そうオレをからかったのは女性スタッフではなく、日本人ながらオーランドブルームにそっくりのゲイのスタッフだった。

「そ、そんなことできるわけないじゃないですか」

何かを見透かされた気がして一瞬動揺した。動揺してさらなる脂汗をかき、拭った手を制服で拭いた。


 このブランドショップのヘッドカウントは全部で十二名ほどのようだ。性別上は男性七名、女性五名に見えるが、男女共に中性的な人間が多く謎だ。おそらく七人の男性中、カミングアウトしているゲイが三人で、二人は隠れゲイ、残る二人は不明だった。ゲイブランドの代表として名を馳せるこの会社の中では、ゲイでなければまるで人間じゃないかのような扱いをされることもあるそうだ。同時にゲイは繊細で意外に奥手で相手がノンケだと知ると手出しするどころか、仲間外れにすることもあるとJ氏に聞いたことがあった。
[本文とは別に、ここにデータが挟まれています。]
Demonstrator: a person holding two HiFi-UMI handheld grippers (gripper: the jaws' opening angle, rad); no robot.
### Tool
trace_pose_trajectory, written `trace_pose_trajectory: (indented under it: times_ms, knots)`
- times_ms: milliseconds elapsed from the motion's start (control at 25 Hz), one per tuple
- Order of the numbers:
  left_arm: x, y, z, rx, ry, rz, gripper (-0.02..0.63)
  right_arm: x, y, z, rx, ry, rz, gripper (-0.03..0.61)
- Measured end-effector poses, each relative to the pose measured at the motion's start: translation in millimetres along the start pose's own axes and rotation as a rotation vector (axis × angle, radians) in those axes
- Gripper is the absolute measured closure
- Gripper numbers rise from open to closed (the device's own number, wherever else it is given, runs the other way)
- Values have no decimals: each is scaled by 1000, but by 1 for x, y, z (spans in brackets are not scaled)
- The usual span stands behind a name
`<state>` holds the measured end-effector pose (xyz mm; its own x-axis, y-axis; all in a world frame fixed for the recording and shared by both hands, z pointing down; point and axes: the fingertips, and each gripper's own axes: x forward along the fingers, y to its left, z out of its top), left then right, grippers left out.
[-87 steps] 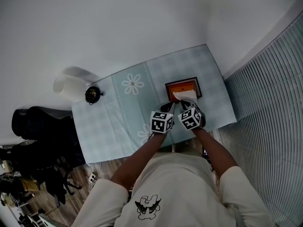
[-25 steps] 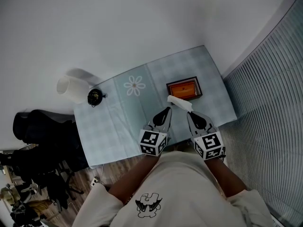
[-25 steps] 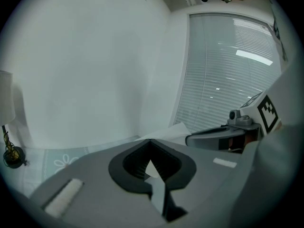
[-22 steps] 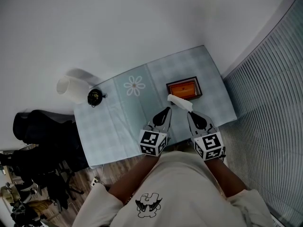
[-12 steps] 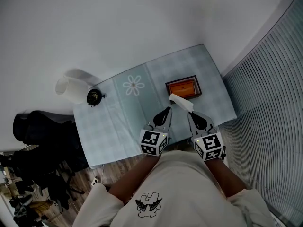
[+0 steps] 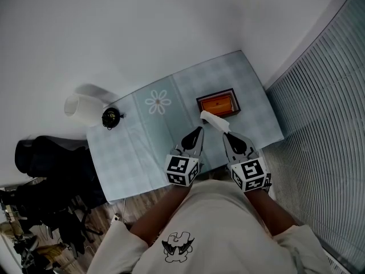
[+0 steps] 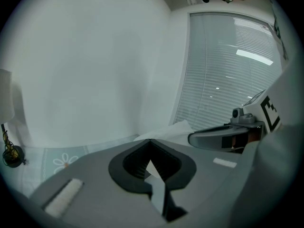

ゲイはゲイ同士つるむ方が心が通じ合うのだ。

「あんたノンケでしょ」、オーランドブルームのあまりにも唐突な切り出しに、一瞬自分がどちらなのか分からなくなって焦った。「はい」という前に、「あんた、男の目をしてるわね。ゲイかどうかは瞳の奥を覗き込むとわかるのよ。」オーランドブルームが真っ正面に立ちオレを見つめたので、蛇に睨まれた蛙のようにたじろいでしまった。

 性別上の女性は五人いて、男性もそうなのだが、以外にも年齢層が高いことに気が付いた。アパレルと言うと若い娘が渋谷で派手な服を売る姿を想像してしまっていたが、ここは銀座のブランドショップ本店、富裕層を相手にする最高峰のアパレルブランドだ。よって年齢層は30代の前半から半ばに集中しているようだ。

 女同士の会話を聞いていると面白い。「なによ、あの鬼婆」と小声で言ったかと思えば、本人の前では、「どうしてそんなにお肌がツルツルなんですか〜」と媚を売っている。鬼婆と呼ばれる40手前のお局に媚を売っているのは、どうやら新人のようだ。オレとストック整理を共にしたのが、この不況下では珍しい二22歳の新卒で入社した、ヤクザの組長をパトロンに持つと自負する生意気な女だった。外資のアパレルショップでは経歴の長いものが常に先輩であり、年下であっても敬語を使わなければいけない。ましてや単発のオレはツンとしたその子に絶対服従なのだ。

「頼まれたストックは全部片付きましたが…」

 新卒に作業終了の報告をすると、

「まだやってたの、遅すぎるわよ、不器用すぎじゃないあんた」

屈辱だった。立場があるといえどもね。

 次の一言でオレは誰もいなくなったストックルームで200万のレザージャケットをビリビリに裂いてやろうかと思った。